Avant, porter un faux sac Chanel ou des dupes Martin Valen achetés sur Amazon, c’était mal vu. La contrefaçon, le “faux”, le dupe, l’imitation, ces mots qui sonnent presque comme une insulte étaient synonymes de cheap et le reflet d’une situation financière modeste. En bref, acheter du faux, c’était surtout montrer qu’on n’avait pas les moyens d’acheter du vrai, et ça c’était un peu la honte (un miroir grossissant sur notre propre condition sociale). 

Sur TikTok, le hashtag #dupe cumule plus de 6 milliards de vues. Des influenceurs comme  @paulreactss (2,1M d’abonnés) en ont même fait leur spécialité. Des sites comme Dupe.com permettent de trouver une alternative à un produit de luxe en quelques clics. Et entre 2020 et 2025, les recherches Google autour des dupes ont été multipliées par 2,7. Ce qui pourrait être une simple tendance Tiktok est devenu un véritable comportement de consommation. 

D’abord, on a commencé par acheter du luxe d’occasion sur Vestiaire Collective ou Vinted. Puis, on a revendiqué des pièces “usées”, vintage. Pourquoi ? Parce qu’on a compris qu’après tout pourquoi acheter neuf quand on peut trouver du presque neuf ou du bon état à bon prix ? 

Après la désacralisation du neuf avec l’émergence des fripes et de la seconde main, nous assistons à la désacralisation du luxe et du haut de gamme et même du vrai.

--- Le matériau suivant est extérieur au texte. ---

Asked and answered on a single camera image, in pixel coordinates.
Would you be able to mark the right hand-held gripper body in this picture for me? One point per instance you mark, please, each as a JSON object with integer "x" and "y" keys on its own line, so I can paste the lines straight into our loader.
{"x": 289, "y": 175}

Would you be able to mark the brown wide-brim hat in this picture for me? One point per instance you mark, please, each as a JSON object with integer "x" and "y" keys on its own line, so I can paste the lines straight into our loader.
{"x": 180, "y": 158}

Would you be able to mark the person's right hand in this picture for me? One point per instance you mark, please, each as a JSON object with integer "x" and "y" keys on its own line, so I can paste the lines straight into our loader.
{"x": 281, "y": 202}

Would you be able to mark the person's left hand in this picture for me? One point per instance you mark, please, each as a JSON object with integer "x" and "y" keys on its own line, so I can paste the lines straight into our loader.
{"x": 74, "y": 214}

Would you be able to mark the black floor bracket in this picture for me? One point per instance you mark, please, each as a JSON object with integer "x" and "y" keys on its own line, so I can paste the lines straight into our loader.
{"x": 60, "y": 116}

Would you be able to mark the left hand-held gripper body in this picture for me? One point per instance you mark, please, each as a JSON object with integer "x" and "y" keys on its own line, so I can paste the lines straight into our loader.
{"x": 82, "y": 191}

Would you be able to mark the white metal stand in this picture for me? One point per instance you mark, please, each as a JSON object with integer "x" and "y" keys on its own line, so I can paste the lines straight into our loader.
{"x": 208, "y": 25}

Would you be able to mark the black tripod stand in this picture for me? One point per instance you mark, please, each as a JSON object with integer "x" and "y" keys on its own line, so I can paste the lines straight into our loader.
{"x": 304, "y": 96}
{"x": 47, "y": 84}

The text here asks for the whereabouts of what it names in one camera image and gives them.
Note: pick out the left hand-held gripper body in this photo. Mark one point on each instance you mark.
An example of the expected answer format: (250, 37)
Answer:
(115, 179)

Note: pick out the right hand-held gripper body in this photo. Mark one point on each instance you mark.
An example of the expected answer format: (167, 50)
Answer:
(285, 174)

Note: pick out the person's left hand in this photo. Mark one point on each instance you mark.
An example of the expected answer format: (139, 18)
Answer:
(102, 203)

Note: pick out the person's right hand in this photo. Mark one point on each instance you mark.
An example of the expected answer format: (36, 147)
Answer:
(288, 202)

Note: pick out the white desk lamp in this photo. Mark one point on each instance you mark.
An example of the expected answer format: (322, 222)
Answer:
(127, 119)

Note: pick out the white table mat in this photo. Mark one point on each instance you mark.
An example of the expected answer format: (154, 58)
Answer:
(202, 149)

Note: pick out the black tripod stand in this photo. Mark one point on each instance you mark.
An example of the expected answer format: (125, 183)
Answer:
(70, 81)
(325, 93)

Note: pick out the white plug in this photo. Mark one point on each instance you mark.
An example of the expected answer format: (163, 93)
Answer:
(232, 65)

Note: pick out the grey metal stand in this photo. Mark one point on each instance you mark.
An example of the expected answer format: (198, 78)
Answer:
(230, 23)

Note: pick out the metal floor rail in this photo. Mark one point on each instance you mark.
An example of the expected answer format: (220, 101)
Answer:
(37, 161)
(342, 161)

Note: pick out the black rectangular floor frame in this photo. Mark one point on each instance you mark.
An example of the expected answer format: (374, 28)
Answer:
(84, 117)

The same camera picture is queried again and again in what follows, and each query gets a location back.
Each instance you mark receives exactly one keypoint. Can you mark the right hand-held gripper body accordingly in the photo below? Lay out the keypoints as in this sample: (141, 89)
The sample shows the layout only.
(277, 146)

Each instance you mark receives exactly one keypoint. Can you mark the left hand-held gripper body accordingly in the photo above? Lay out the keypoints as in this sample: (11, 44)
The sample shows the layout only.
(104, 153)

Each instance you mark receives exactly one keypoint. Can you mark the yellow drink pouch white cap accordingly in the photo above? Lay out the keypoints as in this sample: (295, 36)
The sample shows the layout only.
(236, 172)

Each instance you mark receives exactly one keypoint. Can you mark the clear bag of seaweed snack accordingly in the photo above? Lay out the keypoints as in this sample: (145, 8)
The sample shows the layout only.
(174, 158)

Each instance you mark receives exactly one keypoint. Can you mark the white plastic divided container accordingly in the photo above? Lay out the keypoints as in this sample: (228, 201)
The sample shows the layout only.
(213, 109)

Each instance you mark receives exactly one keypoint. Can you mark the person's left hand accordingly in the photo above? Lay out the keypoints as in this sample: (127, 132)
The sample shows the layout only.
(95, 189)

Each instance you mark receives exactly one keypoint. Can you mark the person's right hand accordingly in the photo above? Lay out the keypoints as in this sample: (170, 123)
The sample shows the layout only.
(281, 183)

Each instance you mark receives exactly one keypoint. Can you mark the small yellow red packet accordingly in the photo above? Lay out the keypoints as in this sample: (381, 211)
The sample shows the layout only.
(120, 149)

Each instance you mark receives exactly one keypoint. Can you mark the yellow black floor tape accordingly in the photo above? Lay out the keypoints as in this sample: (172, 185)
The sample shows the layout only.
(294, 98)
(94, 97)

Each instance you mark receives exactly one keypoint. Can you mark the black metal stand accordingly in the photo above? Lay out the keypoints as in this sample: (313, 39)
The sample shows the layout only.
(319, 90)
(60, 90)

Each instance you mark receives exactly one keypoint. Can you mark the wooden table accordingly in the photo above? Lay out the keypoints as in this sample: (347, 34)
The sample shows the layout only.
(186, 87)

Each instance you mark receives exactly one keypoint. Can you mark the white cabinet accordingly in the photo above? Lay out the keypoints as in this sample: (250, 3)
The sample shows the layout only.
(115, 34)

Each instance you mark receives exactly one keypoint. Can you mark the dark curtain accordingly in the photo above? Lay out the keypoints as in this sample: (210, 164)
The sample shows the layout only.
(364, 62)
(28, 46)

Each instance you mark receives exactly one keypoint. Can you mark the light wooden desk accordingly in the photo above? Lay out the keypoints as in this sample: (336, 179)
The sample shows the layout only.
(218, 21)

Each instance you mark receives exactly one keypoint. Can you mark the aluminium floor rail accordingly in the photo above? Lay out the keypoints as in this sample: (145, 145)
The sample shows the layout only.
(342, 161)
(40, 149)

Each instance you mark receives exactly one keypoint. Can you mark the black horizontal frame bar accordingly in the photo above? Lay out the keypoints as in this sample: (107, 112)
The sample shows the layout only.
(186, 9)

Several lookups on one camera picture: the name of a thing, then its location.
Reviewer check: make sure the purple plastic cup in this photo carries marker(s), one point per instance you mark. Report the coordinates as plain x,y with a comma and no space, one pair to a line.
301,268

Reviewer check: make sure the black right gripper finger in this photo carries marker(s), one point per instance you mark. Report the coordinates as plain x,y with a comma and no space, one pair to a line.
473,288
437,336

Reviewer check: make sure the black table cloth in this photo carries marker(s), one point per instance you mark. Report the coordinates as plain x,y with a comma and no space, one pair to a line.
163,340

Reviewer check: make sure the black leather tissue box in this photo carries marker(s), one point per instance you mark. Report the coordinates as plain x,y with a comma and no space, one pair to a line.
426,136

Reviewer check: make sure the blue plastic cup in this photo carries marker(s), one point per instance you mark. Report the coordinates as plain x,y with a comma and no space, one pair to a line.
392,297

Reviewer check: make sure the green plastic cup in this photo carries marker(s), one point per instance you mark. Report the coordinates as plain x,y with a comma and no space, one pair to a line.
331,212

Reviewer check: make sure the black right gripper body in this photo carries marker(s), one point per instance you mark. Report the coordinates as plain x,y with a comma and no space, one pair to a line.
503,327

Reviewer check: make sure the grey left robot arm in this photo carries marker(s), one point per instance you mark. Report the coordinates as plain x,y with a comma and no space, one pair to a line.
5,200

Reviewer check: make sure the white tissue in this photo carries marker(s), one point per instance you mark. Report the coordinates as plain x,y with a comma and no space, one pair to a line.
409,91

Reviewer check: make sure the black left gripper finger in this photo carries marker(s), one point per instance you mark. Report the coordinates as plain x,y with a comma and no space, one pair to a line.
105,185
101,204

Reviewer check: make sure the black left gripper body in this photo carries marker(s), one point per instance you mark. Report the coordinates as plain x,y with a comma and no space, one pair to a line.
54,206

Aujourd’hui, acheter le dernier body dupe de Skims chez H&M, l’ensemble de sport façon Lululemon chez Primark, ou un parfum dupe Dior ou Chloé chez Adopt ou Lidl, c’est limite plus stylé que d’avoir l’original. 

Finalement, afficher son dupe, c’est presque un statement. Une façon de dire : “je sais, et c’est moi qui gagne”. Avant, acheter une contrefaçon, c’était tricher. Aujourd’hui, c’est prouver qu’on a compris les codes… sans se faire avoir par le système.

Et puis il y a le contexte : la vie chère, les prix qui flambent, les priorités qui changent. Aujourd’hui, consommer des dupes, ce n’est plus une affaire de classe sociale, c’est une façon de reprendre la main sur son argent. De se dire que, franchement, ça ne vaut plus le coup de claquer 200 euros dans un ensemble de sport ou un parfum, même si on peut se le permettre.